The upcoming UGA construction projects should alleviate, at least temporarily, chronic campus parking and housing shortages as the university grows its student body. They include a $74 million dorm for freshmen near Morris Hall, across Lumpkin Street from North Campus, and a $61 million “West Campus Dining, Learning and Wellness Center” sited on a parking lot at Cloverhurst and Finley streets, near Legion Pool. The third project, approved last week, is a $36 million, 1,100-space addition to the West Campus Parking Deck behind UGA’s Baxter Street dorms.
UGA proposes to pay for the deck addition entirely with surplus auxiliary services funds, but most of the financing for the dorm and dining hall/wellness center will be private money—$49 million invested in the $74 million cost of the dormitory, and $44 million for the $60.7 million dining/wellness center, according to documents submitted to the Board of Regents. UGA will put up $25 million in housing surplus funds for the dorm project and $16.7 in auxiliary surplus and reserve funds for the dining hall/wellness building.
Construction is already underway on another parking deck addition on a western edge of campus, an expansion of the Hull Street deck near the university’s new business school complex at the intersection of Baxter and Lumpkin streets.
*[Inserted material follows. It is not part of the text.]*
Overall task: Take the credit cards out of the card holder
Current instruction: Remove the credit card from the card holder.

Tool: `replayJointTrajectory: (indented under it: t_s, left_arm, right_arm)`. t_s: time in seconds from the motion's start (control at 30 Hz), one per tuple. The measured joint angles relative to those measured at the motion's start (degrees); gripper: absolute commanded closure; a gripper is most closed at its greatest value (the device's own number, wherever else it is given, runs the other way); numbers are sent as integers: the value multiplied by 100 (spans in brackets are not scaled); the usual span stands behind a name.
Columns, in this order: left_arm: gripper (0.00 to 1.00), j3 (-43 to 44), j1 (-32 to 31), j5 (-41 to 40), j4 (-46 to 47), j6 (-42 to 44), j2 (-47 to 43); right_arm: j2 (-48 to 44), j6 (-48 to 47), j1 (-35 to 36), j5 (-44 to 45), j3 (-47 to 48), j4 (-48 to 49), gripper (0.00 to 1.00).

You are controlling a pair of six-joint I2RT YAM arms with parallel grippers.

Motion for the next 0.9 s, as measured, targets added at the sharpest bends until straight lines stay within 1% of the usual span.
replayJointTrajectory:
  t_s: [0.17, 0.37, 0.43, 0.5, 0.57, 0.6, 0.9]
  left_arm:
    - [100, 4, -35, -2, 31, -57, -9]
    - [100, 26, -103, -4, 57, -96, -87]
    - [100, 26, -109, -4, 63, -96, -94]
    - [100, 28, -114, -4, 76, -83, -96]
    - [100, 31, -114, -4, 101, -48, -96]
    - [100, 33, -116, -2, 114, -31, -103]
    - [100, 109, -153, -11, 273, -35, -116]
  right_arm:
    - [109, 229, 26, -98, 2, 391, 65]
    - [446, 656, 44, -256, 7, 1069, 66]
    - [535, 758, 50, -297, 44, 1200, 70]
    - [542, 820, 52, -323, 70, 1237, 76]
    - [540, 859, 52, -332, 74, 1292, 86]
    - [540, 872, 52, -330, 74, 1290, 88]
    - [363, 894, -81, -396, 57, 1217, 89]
And UGA opened another new freshman dorm on the western campus, 525-bed Black-Diallo-Miller Hall, last fall.
UGA’s fall semester enrollment has grown by about 8% in the past five years, from 37,608 students in 2017 to 40,607 in 2022. Last year UGA began bumping up the size of its freshman class, from about 5,500 in 2019 to 6,250 last fall. Like many other large state flagship public universities with big-time football programs, UGA has steadily increased enrollment over the past decade, while smaller regional universities such as Valdosta State and the University of West Georgia have seen steep enrollment declines, reflecting nationwide trends.
UGA currently has an on-campus housing capacity of about 9,100 beds with nearly full occupancy, plus 1,705 more in fraternity and sorority houses.
A separate Regents vote ended, as of Sept. 1, a policy requiring presidents of University System of Georgia research institutions to live in school-owned housing. The USG’s four research institutions are Georgia Tech, Augusta University, Georgia State University and the University of Georgia. The vote came just weeks after UGA announced its high-maintenance antebellum presidential mansion on Prince Avenue would be going on the market.
The Regents housing vote closes the book on presidential housing requirements that stretch far back into the past, to a time when faculty as well as administrators had to live on campus. More recently, presidents of other public colleges were also required to live in university housing, as was the chancellor, now former Gov. Sonny Perdue. But the requirement for other university presidents was revoked decades ago, and Regents eliminated the requirement that the chancellor live in university housing in 2006.
UGA President Jere Morehead’s initial employment contract actually specified that he would reside in the UGA president’s mansion. Athens-Clarke County property records show that Morehead owns a house in Athens’ Bobbin Mill neighborhood.